Thanks to modern technology and evidence discovered since trial, we now know what happened to Mrs. Fuller.  McMillan spent the afternoon of October 1 looking for a victim. 

He encountered Fuller as she was stopping to have a drink in the alley behind H Street.

He dragged her into the garage and closed the door. 

He beat her. 

He then brutally sodomized her with a metal object, which punctured her internal organs and caused massive bleeding.

He left her to die.


A dilapidated garage where the murder of Mrs. Fuller occurred.

The garage where Mrs. Fuller was murdered.


William Freeman was a street vendor who worked on the corner of 8th and H Street throughout the day of Mrs. Fuller’s murder.

The crime scene shows that the garage is far away from the park where the mob allegedly followed from. The mob also would have had to pass a street vendor who did not witness them.

By pairing Freeman’s testimony and police statements with other evidence, we now know this was the timeline of Mrs. Fuller’s murder:

A timeline of the 8th and H murder.

McMillan then took off running, hiding an object under his clothes as he ran away. The object McMillan used to sodomize Mrs. Fuller was never found.


Days after Mrs. Fuller’s murder, McMillan attacked two other women in the same neighborhood.  He was arrested, convicted, and spent the next eight years locked away in prison for those crimes.

A diagram showing how small the area is that McMillan committed all of his crimes in.
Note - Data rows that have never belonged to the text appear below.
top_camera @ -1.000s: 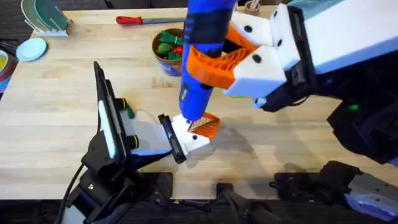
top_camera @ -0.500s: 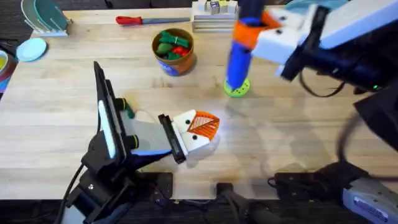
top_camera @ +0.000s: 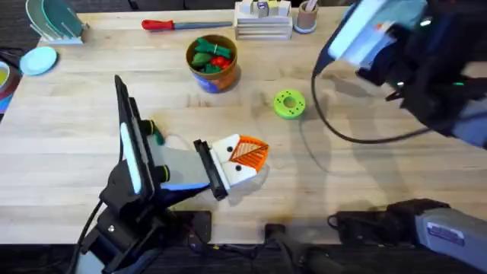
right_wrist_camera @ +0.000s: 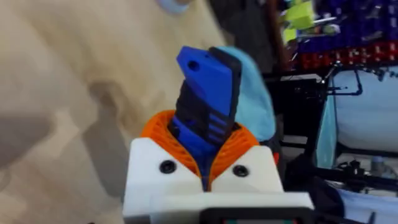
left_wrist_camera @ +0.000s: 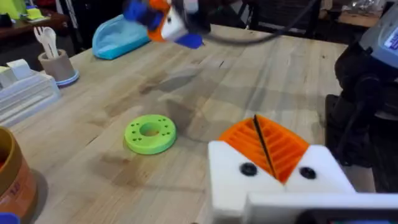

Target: Pick up the gripper from the table and insert it into the empty holder that is missing its gripper. Then pick up a screw, insert it into the mounting hole, and use the screwdriver to tighten it. Finally, clean up the table by picking up the vegetable and placing it into the bucket.

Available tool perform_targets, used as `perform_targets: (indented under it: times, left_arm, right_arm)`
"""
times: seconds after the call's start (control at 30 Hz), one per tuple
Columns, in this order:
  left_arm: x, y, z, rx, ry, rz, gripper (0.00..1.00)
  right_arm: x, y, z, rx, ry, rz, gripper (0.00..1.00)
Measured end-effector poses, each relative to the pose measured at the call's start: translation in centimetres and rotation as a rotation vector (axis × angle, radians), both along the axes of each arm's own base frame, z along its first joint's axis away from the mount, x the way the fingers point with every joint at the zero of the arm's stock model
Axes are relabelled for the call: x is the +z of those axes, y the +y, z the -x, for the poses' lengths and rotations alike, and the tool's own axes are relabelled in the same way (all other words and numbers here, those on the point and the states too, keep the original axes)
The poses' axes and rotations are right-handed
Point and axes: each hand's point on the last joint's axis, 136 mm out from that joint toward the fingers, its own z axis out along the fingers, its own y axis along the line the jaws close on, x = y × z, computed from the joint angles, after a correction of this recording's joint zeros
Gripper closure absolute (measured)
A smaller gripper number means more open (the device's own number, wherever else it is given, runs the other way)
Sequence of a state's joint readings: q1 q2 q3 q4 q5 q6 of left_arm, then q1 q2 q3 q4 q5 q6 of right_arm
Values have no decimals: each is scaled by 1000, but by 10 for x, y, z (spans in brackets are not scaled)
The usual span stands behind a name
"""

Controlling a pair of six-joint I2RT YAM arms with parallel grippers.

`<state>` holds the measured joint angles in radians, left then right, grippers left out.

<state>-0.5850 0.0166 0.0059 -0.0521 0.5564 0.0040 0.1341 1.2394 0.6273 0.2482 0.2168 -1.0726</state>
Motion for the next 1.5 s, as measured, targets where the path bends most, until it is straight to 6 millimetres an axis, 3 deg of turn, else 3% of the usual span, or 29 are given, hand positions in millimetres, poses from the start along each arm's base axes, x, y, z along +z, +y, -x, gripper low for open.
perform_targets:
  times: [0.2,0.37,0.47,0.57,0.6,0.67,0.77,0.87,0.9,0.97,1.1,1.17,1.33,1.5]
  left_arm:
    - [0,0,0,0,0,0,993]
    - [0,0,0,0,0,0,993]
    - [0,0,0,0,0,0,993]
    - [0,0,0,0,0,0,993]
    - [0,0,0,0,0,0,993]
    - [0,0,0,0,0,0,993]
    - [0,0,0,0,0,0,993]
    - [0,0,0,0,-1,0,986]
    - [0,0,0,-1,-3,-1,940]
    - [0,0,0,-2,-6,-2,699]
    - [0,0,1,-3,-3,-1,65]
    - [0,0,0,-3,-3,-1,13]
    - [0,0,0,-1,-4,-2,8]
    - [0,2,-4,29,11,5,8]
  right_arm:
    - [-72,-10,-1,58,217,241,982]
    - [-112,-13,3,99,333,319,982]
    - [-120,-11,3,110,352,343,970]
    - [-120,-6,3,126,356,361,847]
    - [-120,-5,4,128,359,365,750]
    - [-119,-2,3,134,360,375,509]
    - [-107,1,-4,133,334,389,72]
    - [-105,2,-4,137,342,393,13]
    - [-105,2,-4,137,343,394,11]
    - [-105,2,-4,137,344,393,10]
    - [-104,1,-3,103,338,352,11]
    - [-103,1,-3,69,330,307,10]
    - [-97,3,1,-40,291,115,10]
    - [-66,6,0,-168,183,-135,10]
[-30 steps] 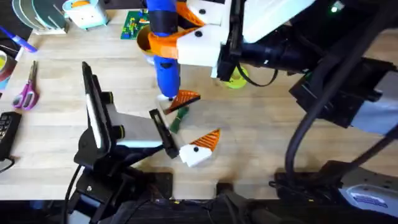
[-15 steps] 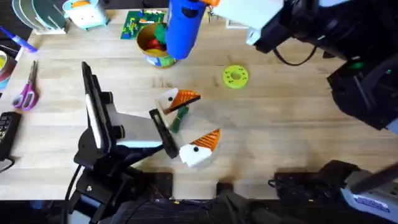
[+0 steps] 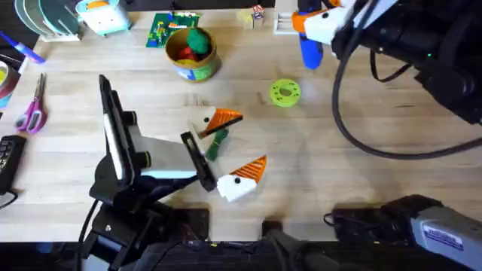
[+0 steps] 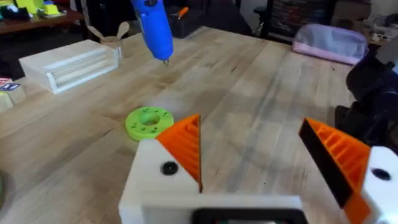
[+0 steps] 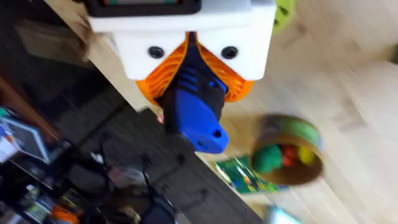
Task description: Pick up the gripper from the table and insert it into the empty holder that is missing its gripper. Then pick up a screw, insert it into the mounting hole, and use the screwdriver to tighten it. Finally, clean up the table by picking up the vegetable and placing it into the bucket.
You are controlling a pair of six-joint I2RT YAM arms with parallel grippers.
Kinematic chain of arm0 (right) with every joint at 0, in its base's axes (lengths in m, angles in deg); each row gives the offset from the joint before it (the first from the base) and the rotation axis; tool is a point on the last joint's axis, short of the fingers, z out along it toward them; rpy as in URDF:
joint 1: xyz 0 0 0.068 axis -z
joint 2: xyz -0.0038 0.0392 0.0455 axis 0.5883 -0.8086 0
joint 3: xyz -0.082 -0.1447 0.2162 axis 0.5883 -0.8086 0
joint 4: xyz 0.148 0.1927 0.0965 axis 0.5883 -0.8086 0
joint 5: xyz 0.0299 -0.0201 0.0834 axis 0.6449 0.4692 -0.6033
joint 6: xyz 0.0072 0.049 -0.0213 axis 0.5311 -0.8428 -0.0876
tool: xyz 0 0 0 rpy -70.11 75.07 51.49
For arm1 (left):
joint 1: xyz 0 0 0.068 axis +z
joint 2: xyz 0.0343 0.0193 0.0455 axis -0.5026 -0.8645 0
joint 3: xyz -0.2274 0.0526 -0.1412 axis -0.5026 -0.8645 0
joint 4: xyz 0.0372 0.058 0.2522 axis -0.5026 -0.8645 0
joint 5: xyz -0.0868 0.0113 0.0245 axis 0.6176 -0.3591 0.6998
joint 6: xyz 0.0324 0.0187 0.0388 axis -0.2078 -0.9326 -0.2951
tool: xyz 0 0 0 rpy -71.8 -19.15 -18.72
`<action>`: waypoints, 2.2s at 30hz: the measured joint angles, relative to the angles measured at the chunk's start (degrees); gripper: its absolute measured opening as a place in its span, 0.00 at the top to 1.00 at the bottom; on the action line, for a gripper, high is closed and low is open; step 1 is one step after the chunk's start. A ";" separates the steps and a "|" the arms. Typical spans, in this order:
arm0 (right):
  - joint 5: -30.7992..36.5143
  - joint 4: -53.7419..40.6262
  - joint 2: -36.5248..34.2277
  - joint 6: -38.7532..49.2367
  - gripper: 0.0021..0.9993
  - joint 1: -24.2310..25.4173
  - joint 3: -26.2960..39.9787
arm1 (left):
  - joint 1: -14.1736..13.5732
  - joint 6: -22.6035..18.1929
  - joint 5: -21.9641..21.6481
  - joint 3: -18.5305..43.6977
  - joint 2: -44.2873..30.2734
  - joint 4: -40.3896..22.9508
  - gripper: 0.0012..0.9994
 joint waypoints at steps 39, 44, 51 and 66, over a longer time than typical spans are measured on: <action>34.63 -5.32 -32.44 28.36 0.01 4.74 4.32 | 0.00 0.00 0.00 0.00 0.01 -0.01 0.01; 34.16 -8.62 -30.70 19.89 0.01 4.61 4.17 | 0.00 0.00 0.00 0.00 0.00 -0.01 0.01; 33.34 -14.24 -21.32 6.33 0.01 4.32 3.54 | 0.00 0.00 0.00 0.00 0.00 -0.01 0.01; 28.40 -27.17 0.05 -13.72 0.01 2.10 3.54 | 0.00 -0.51 -0.31 0.00 0.00 0.03 0.91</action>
Just weeks after he got out of prison in 1992, McMillan committed an identical crime to Mrs. Fuller’s murder: McMillan sodomized and beat to death another female victim, Abbey McClosky, in an alley just three blocks from the scene of Mrs. Fuller’s murder. This fact pattern, involving a forcible sodomy, is extremely rare, occurring in fewer than 1% of murders.

McMillan’s presence at the crime scene before the attack; the witness evidence that he fled the scene of the crime as police arrived, hiding the probable murder weapon; his violence against other women in the neighborhood that same month; and his nearly identical murder years later make it clear he killed Mrs. Fuller.  As we explain elsewhere, the physical evidence confirms that one person — McMillan — not the large group prosecutors identified, committed this brutal crime.

A diagram showing the proximity and relation of four crimes that James McMillan committed.

McMillan killed Mrs. Fuller.  And Chris, Charles, Levy, Cliff, Russell, and Tim went to prison for decades as a result.  They are innocent.